I would strongly recommend consulting with a lawyer who is familiar with international estate planning issues and who can provide advice regarding the best course of action for your specific situation. In addition to the general issue of having your will recognized in Croatia, many civil law countries have restrictions on testamentary dispositions, so you will want to be sure to either work with a U.S. lawyer who is familiar with Croatian law or retain Croatian counsel.

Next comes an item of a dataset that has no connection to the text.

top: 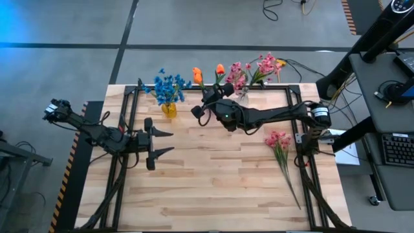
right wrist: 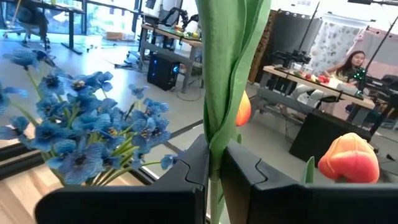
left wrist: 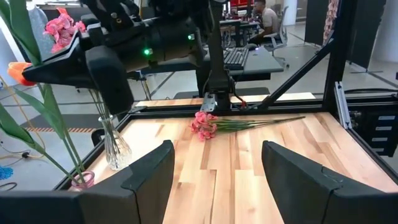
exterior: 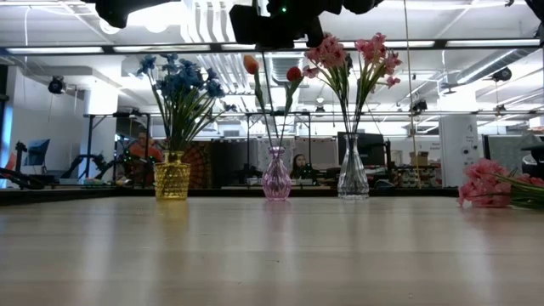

You also need to consult with an attorney experienced in California estate planning. Though you may not need a revocable living trust to avoid probate, you may want a trust to name who will manage your affairs, create an ongoing trust for one or more beneficiaries, or for the incapacity planning a trust offers. Alternatively, it may be that you need a will here but not a trust, to specify your executor, who will administer your estate, and name the beneficiaries to your assets other than the Totten trust assets. Finally, you may conclude that you don't need either a trust or will since you have the Totten trust, but I recommend that you learn more about what benefits each offers to you before deciding. Don't forget your incapacity planning; you need a California general durable power of attorney and an Advance Health Care Directive, whatever you decide about your will(s) and trust.